Reproduce the data exactly.

=== GIVEN MATERIAL ===
=== Section Start ===

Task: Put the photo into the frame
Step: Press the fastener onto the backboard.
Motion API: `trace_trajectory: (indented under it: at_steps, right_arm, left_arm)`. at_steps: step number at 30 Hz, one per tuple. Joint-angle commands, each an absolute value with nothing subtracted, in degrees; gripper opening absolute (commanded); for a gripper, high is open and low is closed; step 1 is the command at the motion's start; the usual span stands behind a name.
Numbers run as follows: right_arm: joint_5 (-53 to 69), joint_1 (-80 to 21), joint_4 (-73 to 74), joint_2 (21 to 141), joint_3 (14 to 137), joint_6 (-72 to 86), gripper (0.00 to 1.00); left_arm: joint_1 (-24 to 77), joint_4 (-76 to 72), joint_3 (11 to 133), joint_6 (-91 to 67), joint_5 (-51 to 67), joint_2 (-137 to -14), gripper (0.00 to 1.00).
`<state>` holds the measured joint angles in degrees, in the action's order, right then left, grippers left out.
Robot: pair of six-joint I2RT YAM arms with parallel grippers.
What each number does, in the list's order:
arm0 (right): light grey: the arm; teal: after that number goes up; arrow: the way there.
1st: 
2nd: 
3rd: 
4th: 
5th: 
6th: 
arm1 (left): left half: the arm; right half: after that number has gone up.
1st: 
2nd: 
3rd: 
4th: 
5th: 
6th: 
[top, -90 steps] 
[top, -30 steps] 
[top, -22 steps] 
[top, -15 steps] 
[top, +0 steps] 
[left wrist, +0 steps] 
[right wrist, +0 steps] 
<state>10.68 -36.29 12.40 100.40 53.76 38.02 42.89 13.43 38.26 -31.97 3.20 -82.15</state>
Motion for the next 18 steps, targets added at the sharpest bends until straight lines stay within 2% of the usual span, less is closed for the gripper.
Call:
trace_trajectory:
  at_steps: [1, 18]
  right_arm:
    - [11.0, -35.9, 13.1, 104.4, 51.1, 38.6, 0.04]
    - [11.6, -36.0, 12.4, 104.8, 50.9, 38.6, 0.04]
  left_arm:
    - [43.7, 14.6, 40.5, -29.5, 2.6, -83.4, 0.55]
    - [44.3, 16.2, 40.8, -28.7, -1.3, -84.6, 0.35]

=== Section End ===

=== EXPECTED OUTPUT ===
Task: Put the photo into the frame
Step: Press the fastener onto the backboard.
Motion API: `trace_trajectory: (indented under it: at_steps, right_arm, left_arm)`. at_steps: step number at 30 Hz, one per tuple. Joint-angle commands, each an absolute value with nothing subtracted, in degrees; gripper opening absolute (commanded); for a gripper, high is open and low is closed; step 1 is the command at the motion's start; the usual span stands behind a name.
Numbers run as follows: right_arm: joint_5 (-53 to 69), joint_1 (-80 to 21), joint_4 (-73 to 74), joint_2 (21 to 141), joint_3 (14 to 137), joint_6 (-72 to 86), gripper (0.00 to 1.00); left_arm: joint_1 (-24 to 77), joint_4 (-76 to 72), joint_3 (11 to 133), joint_6 (-91 to 67), joint_5 (-51 to 67), joint_2 (-137 to -14), gripper (0.00 to 1.00).
`<state>` holds the measured joint angles in degrees, in the action's order, right then left, grippers left out.
Robot: pair of six-joint I2RT YAM arms with parallel grippers.
What each number does, in the list's order:
arm0 (right): light grey: the arm; teal: after that number goes up; arrow: the way there.
1st: 
2nd: 
3rd: 
4th: 
5th: 
6th: 
arm1 (left): left half: the arm; right half: after that number has gone up.
1st: 
2nd: 
3rd: 
4th: 
5th: 
6th: 
[top, -90 steps] 
[top, -30 steps] 
[top, -22 steps] 
[top, -15 steps] 
[top, +0 steps] 
[left wrist, +0 steps] 
[right wrist, +0 steps] 
<state>10.68 -36.29 12.40 100.40 53.76 38.02 42.89 13.43 38.26 -31.97 3.20 -82.15</state>
Motion for the next 18 steps, targets added at the sharpest bends until straight lines stay within 2% of the usual span, less is closed for the gripper.
Call:
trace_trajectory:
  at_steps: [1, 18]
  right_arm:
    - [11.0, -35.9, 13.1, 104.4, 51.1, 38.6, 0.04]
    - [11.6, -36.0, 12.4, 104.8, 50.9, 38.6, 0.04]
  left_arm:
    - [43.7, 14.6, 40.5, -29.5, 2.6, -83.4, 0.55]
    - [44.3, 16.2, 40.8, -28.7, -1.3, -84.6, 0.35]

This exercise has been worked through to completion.